Because of the foregoing, construction is banned on wetlands. The Environmental Management Act (Cap 20:27) gives the Minister of Environment powers to declare any wetland to be an ecologically sensitive area and may impose limitations on development in or around such an area and “prohibit the reclamation or drainage, disturbance by drilling or tunnelling in a manner that has or is likely to have an adverse impact on any wetland or adversely affect any animal or plant life therein.”

Yet these provisions of the law have been flouted by those parcelling out land to desperate home seekers who have now been rendered homeless or insecure by flooding.

Meanwhile, the unscrupulous council officials and private land developers who sold the residential stands are now rich and ensconced safely in their cosy, upland homes. It is really sad that because some of our people are desperate to own a house in an urban area, they get easily duped by land developers and corrupt council officials.

Their plight and the daylight robbery perpetrated by the land barons has caught the attention of the Government.

Addressing the nation Thursday, President Mnangagwa said measures were on the way to redress the challenges that home owners are facing adding that those who sold the stands to them would be brought to book. He ordered the Ministry of National Housing and Social Amenities, along with other ministries, departments and agencies to immediately identify such areas and ascertain the quantum of affected households.

Alternative land has to be urgently identified and developed for relocation of families with houses built on wetlands and other undesignated areas, he said.

“Government is however, deeply concerned with the illegal expansive construction in wetlands and river basins as well as the construction of houses without the provision of requisite infrastructure such as roads, water, sewer and electricity. The current excellent rains received across the country have exposed and laid bare the extent of the associated problems in unplanned settlements in our urban, peri-urban and growth points,” said the President.

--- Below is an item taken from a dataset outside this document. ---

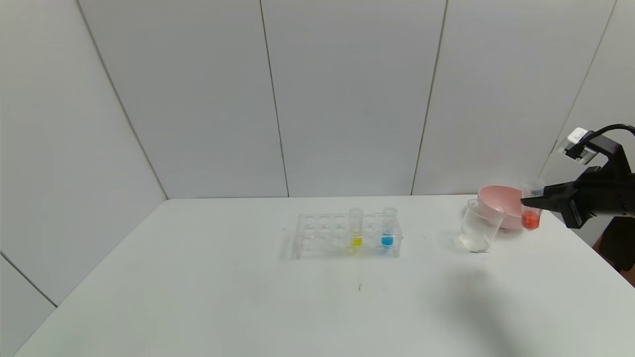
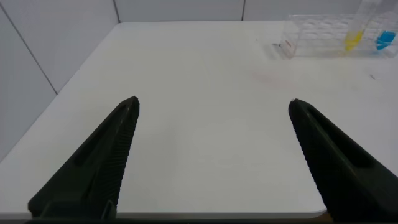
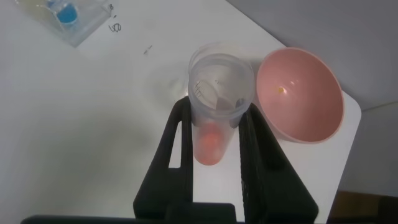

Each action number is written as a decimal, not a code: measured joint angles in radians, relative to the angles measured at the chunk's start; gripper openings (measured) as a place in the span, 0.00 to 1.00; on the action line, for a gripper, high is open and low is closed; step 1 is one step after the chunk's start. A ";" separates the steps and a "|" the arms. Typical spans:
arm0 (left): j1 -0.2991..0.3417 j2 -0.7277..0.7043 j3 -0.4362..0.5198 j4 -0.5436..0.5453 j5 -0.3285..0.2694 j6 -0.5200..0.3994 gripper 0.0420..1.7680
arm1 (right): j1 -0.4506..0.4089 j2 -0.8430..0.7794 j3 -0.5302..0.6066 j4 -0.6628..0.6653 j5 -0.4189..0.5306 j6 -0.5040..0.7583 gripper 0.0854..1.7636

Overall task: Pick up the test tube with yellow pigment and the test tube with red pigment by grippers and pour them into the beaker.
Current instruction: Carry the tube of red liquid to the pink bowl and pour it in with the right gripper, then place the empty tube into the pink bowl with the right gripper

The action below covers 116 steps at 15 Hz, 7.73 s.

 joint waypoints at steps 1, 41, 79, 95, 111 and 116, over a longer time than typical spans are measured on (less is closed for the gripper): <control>0.000 0.000 0.000 0.000 0.000 0.000 0.97 | -0.015 0.015 -0.045 0.071 -0.002 -0.026 0.24; 0.000 0.000 0.000 0.000 0.000 0.000 0.97 | 0.183 0.464 -0.858 0.759 -0.729 -0.462 0.24; 0.000 0.000 0.000 0.000 0.000 0.000 0.97 | 0.342 0.506 -0.858 0.611 -1.237 -0.960 0.24; 0.000 0.000 0.000 0.000 0.000 0.000 0.97 | 0.293 0.403 -0.823 0.734 -0.987 -0.650 0.24; 0.000 0.000 0.000 0.000 0.000 0.000 0.97 | 0.210 0.118 -0.414 0.309 -0.366 0.263 0.24; 0.000 0.000 0.000 0.000 0.000 0.000 0.97 | 0.096 0.063 -0.181 -0.100 -0.310 0.380 0.24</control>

According to the UN International Organisation of Migration and the Civil Protection Unit, 9 661 homes had been destroyed or damaged in the country as at January 27.

The country has seven protected wetland sites and has a total of 1 117 wetlands covering 793 348 hectares which is about 1,5 percent of the country’s land area, Ema says. It estimated in March last year that only 189ha of wetland areas in Chitungwiza 920ha in extent had not been defiled while in Harare, 60 percent of wetlands had been interfered with.

Clearly, the ecological, financial and emotional cost of interfering with wetlands is immense. However, we would not have ended up here if urban councils were up to the task of providing safe, affordable housing stands for the people.

We would not have ended up here if there were no unscrupulous private developers who sell residential stands to people, knowing full well that parceling out wetlands is an offense.

We challenge urban councils to ensure that they provide enough land for residents to build houses away from wetlands. As for the land barons, our message to them is that the long arm of the law will soon catch up with them as the President warned on Thursday.

The relevant ministry must work with speed identifying the affected households and providing them with alternative spaces to build homes.

Anyone who has built a house will appreciate the financial, physical and emotional drain of doing so. It is tough that many of those displaced by flooding have to undergo that strain once again building new homes away from wetlands.
It is unfortunate, but that is the only sustainable way out of the challenge.